WORK TASK.
Please retype every record exactly as it appears, omitting the pictures.

┄┄┄┄┄┄┄┄┄┄┄┄┄┄┄┄┄┄┄┄

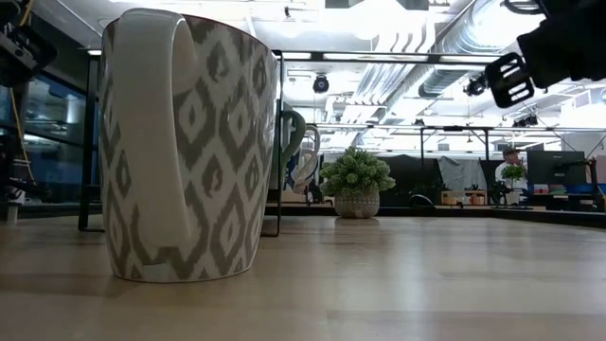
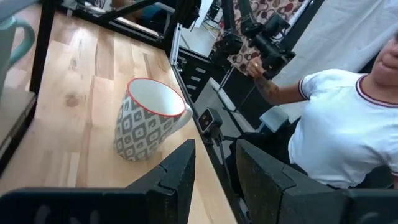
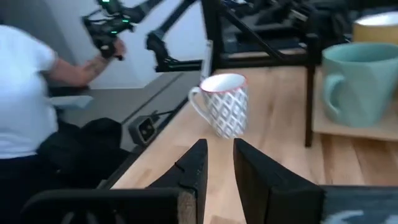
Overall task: Place coffee mugs
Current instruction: Adjust the yellow mug on the shelf
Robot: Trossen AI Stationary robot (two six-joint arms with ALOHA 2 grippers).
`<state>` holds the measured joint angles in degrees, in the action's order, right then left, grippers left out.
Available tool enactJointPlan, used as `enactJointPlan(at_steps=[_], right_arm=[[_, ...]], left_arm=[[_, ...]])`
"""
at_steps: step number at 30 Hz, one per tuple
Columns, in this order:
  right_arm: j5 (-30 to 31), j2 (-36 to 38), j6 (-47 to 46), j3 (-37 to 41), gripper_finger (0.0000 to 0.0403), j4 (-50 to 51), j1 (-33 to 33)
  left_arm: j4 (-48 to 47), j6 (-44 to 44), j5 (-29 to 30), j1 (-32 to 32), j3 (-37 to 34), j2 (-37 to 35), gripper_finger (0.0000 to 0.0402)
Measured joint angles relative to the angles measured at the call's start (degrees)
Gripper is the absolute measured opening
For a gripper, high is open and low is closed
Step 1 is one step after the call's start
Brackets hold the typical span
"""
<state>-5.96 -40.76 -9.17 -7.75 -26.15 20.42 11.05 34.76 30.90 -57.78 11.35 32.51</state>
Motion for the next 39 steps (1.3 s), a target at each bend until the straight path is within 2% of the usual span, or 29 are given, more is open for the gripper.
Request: enactJointPlan(at_steps=[7, 11, 16, 21, 27, 31, 34, 39], right_arm=[[-13.67, -4.88, 6.52, 0.09, 0.0058, -6.40, -5.49], [-17.64, -8.69, 9.79, 0.09, 0.0058, -9.16, -7.03], [-17.53, -12.95, 13.64, 0.12, 0.0058, -15.51, -8.33], [-17.07, -14.41, 11.41, 0.12, 0.0058, -19.46, -10.28], [-10.15, -14.41, 9.56, 0.12, 0.0058, -19.29, -10.82], [-6.90, -14.41, 9.59, 0.12, 0.0058, -19.17, -10.82], [-6.42, -14.41, 9.07, 0.12, 0.0058, -19.10, -10.82], [-6.42, -14.41, 7.58, 0.12, 0.0058, -18.80, -10.82]], left_arm=[[-0.02, -4.60, 1.04, 0.00, 0.00, 0.00, 0.0106], [-0.02, -8.39, 2.84, 0.00, 0.00, 0.00, 0.0106], [0.02, -12.09, 6.13, 0.00, -0.02, 0.00, 0.0106], [1.90, -15.02, 7.30, 0.04, -0.07, 0.00, 0.0106], [9.78, -20.59, 10.60, 1.96, -0.04, 0.33, 0.0106], [8.71, -28.07, 9.45, 6.12, 0.78, 0.98, 0.0106], [4.23, -32.23, 5.89, 9.28, 3.93, 1.67, 0.0108], [-7.33, -28.60, -0.53, 13.55, 11.29, 4.10, 0.0129]])
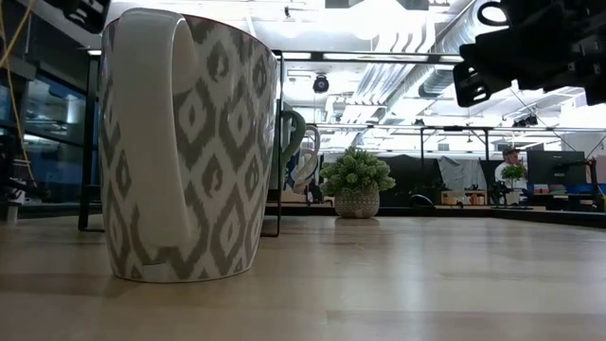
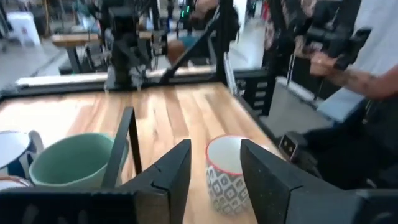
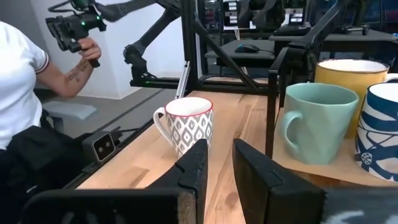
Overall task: Place coffee mugs
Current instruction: Adjust the yellow mug on the shelf
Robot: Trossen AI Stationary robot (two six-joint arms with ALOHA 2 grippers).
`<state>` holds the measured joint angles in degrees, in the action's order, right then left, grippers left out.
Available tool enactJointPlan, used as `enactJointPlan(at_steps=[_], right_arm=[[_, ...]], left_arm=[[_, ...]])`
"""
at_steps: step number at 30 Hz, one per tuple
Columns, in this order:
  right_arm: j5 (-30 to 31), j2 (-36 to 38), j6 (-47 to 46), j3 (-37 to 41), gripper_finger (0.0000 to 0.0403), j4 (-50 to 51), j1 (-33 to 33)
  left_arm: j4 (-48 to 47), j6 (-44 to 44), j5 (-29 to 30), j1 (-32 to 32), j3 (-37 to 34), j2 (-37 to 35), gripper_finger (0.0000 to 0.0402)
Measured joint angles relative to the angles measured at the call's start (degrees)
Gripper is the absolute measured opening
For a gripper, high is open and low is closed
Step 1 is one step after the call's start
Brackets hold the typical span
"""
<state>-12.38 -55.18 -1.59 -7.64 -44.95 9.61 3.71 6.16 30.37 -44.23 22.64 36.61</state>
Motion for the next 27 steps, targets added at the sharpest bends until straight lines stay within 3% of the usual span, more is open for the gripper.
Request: enactJointPlan(at_steps=[4, 9, 17, 27], right_arm=[[0.02, 0.00, 0.35, 0.00, 0.0058, 0.38, 0.00], [0.02, 0.00, -1.09, 0.00, 0.0058, 0.89, 0.00], [0.11, 0.00, -1.44, 0.00, 0.0058, 2.73, 0.02], [0.11, 0.00, -1.44, 0.00, 0.0058, 2.73, 0.02]], left_arm=[[-9.21, 1.19, -0.27, 1.33, 5.24, 2.62, 0.0157], [-25.25, 5.03, 3.43, 3.01, 10.07, 2.89, 0.0176], [-30.24, -0.69, 4.29, 10.31, 13.52, -2.13, 0.0154], [-34.27, -2.47, -10.72, 25.98, 13.50, -2.48, 0.0122]])
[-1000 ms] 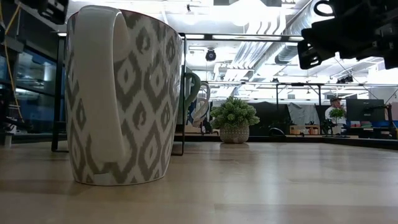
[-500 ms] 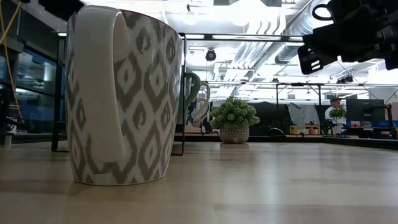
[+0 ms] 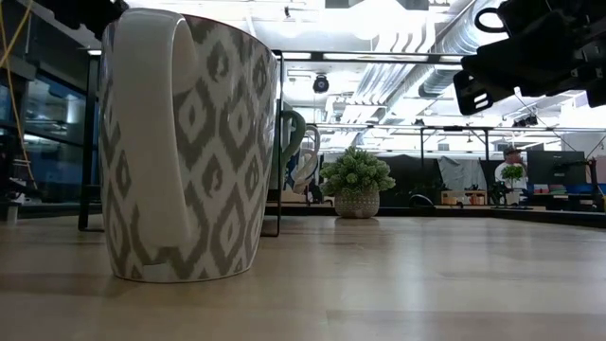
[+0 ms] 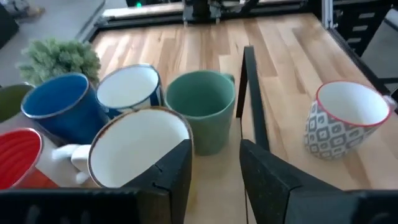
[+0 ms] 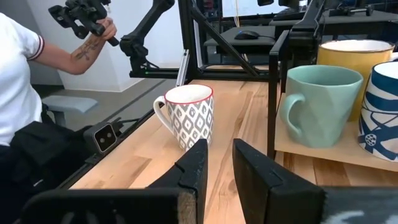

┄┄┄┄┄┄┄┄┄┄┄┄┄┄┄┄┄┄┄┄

WRITTEN SOLUTION.
Overall task: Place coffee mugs
Current instruction: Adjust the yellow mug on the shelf
Robot: Trossen AI Stationary robot (two six-joint arms with ALOHA 2 grippers).
`<state>` holds the measured joint angles in degrees, in the action's order, right then left, grippers left out.
Available tool enactJointPlan, used as `enactJointPlan(at_steps=[_], right_arm=[[_, ...]], left_arm=[[_, ...]])`
"""
at_steps: step number at 30 Hz, one per tuple
Columns, in this order:
  right_arm: j5 (-30 to 31), j2 (-36 to 38), j6 (-47 to 46), j3 (-37 to 41), gripper_finger (0.0000 to 0.0403), j4 (-50 to 51), j1 (-33 to 33)
  left_arm: j4 (-48 to 47), j6 (-44 to 44), j5 (-29 to 30), j1 (-32 to 32), j3 (-37 to 34), j2 (-37 to 35), gripper_finger (0.0000 to 0.0402)
Measured joint angles relative to the angles measured at the call's start (degrees)
Gripper is the absolute measured opening
For a gripper, high is open and low is closed
Step 1 is one step after the call's start
Brackets hold the typical span
"""
<state>-5.96 -40.76 -9.17 -7.75 -26.15 20.42 11.05 34.76 30.90 -57.78 11.35 32.51</state>
Motion for the next 39 steps (1.3 s), a target at each bend until the straight path is within 2% of the usual span, or 29 are given, more is open for the gripper.
Request: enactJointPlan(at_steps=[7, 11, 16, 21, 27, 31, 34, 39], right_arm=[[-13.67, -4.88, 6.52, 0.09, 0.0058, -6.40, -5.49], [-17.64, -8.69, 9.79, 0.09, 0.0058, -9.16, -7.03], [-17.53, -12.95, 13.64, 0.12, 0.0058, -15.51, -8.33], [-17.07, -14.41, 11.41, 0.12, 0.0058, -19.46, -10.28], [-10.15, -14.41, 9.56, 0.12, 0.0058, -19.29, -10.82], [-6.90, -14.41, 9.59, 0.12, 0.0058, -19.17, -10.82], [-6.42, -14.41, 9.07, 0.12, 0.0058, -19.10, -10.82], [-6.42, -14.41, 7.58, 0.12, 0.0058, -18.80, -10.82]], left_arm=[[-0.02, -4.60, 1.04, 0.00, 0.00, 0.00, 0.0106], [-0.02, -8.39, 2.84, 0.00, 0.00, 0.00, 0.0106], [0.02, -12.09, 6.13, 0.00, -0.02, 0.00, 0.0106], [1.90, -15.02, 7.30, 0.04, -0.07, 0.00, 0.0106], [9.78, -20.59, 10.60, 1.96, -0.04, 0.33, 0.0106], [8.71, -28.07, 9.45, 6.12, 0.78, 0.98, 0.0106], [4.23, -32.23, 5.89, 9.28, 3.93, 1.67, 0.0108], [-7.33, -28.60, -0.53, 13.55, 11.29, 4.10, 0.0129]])
Overall task: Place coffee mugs
Current instruction: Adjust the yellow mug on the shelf
Robot: Trossen AI Stationary robot (two six-joint arms with ALOHA 2 grippers).
`<state>` holds the measured joint angles in degrees, in the action's order, right then left, grippers left out.
Available tool enactJointPlan, used as `enactJointPlan(at_steps=[_], right_arm=[[_, ...]], left_arm=[[_, ...]])`
"""
at_steps: step number at 30 Hz, one per tuple
Columns, in this order:
  right_arm: j5 (-30 to 31), j2 (-36 to 38), j6 (-47 to 46), j3 (-37 to 41), gripper_finger (0.0000 to 0.0403), j4 (-50 to 51), j1 (-33 to 33)
  left_arm: j4 (-48 to 47), j6 (-44 to 44), j5 (-29 to 30), j1 (-32 to 32), j3 (-37 to 34), j2 (-37 to 35), gripper_finger (0.0000 to 0.0402)
Measured joint angles relative to the angles measured at the call's start (degrees)
Gripper is the absolute measured opening
For a gripper, high is open and low is closed
Step 1 is one step after the call's start
Brackets hold the typical span
"""
<state>-12.38 -55.18 -1.59 -7.64 -44.95 9.61 3.71 6.16 30.37 -44.23 22.64 36.61</state>
Motion for the next 27 steps, targets added at the sharpest bends until straight lines stay within 3% of the usual span, more is open for the gripper.
Request: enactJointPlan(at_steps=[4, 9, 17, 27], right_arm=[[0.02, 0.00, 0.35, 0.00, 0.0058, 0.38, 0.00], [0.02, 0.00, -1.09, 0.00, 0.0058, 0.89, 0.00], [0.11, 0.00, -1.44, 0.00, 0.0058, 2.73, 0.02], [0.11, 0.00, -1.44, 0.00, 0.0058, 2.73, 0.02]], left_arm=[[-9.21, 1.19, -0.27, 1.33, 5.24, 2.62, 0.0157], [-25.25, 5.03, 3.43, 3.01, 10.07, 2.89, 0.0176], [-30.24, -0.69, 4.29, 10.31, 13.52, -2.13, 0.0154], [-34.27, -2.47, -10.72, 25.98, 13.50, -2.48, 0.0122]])
[-1000 ms] 
[-500 ms] 
[+0 ms] 
[+0 ms] 
[+0 ms] 

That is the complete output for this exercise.